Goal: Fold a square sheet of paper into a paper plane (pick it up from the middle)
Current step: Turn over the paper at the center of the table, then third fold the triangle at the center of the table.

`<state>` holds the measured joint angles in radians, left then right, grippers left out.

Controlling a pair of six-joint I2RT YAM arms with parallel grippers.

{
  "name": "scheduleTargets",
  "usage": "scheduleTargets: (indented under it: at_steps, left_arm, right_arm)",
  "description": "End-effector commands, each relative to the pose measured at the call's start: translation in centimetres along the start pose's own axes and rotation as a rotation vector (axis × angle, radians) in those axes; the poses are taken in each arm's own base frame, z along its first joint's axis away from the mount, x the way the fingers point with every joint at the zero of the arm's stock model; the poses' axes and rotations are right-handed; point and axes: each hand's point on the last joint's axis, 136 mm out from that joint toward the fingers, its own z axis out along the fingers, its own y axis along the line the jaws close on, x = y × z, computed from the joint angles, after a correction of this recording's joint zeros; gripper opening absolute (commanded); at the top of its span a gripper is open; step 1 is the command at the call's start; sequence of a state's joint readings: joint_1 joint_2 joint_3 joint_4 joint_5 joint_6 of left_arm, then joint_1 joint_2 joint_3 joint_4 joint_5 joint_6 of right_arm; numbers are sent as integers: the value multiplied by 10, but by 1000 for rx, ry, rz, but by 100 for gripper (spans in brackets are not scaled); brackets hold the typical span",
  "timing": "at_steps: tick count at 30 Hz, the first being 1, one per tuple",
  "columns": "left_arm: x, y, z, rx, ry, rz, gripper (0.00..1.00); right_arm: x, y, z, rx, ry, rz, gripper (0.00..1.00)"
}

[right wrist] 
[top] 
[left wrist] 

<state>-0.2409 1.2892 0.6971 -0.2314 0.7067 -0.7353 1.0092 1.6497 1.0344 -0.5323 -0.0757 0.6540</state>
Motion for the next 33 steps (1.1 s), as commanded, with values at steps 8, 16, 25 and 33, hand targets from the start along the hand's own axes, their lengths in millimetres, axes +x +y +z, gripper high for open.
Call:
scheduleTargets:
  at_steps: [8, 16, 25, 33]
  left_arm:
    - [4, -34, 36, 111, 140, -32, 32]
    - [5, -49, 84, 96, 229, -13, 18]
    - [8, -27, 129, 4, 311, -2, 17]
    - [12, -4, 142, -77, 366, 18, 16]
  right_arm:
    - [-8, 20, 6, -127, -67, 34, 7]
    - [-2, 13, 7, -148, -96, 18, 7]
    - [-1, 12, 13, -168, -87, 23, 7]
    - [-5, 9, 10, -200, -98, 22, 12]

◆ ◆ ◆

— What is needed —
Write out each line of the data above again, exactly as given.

— Your solution —
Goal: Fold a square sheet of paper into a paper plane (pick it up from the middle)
Current step: Turn over the paper at the center of the table, then third fold the triangle at the center of the table.

`<state>` holds the measured joint angles in radians, left then right, grippers left out.

Controlling a pair of six-joint I2RT YAM arms with parallel grippers.

{
  "name": "scheduleTargets",
  "usage": "scheduleTargets: (indented under it: at_steps, left_arm, right_arm)",
  "description": "End-effector commands, each relative to the pose measured at the call's start: translation in centimetres along the start pose's own axes and rotation as a rotation vector (axis × angle, radians) in those axes; the poses are taken in each arm's own base frame, z along its first joint's axis away from the mount, x the way the fingers point with every joint at the zero of the arm's stock model; the poses' axes and rotations are right-handed; point and axes: each hand's point on the last joint's axis, 136 mm out from that joint toward the fingers, its own z axis out along the fingers, its own y axis along the line the jaws close on, x = y × z, computed from the joint angles, after a correction of this recording's joint zeros; gripper opening absolute (commanded); at the top of its span a gripper is open; step 1 is the command at the call's start; sequence of a state's joint readings: joint_1 joint_2 joint_3 joint_4 joint_5 joint_6 of left_arm, then joint_1 joint_2 joint_3 joint_4 joint_5 joint_6 of right_arm; numbers are sent as integers: the value multiplied by 10, but by 1000 for rx, ry, rz, but by 100 for gripper (spans in brackets are not scaled); brackets hold the typical span",
  "timing": "at_steps: tick count at 30 Hz, the first being 1, one per tuple",
  "columns": "left_arm: x, y, z, rx, ry, rz, gripper (0.00..1.00); right_arm: x, y, z, rx, ry, rz, gripper (0.00..1.00)"
}

[right wrist] 
[top] 
[left wrist] 

<state>-0.2409 1.2892 0.6971 -0.2314 0.7067 -0.7353 1.0092 1.6497 1.0344 -0.5323 -0.0757 0.6540</state>
Motion for the next 33 steps (1.1 s), as commanded, with values at steps 8, 16, 25 and 33, hand targets from the start along the hand's own axes, their lengths in millimetres, axes +x +y +z, gripper high for open.
Call:
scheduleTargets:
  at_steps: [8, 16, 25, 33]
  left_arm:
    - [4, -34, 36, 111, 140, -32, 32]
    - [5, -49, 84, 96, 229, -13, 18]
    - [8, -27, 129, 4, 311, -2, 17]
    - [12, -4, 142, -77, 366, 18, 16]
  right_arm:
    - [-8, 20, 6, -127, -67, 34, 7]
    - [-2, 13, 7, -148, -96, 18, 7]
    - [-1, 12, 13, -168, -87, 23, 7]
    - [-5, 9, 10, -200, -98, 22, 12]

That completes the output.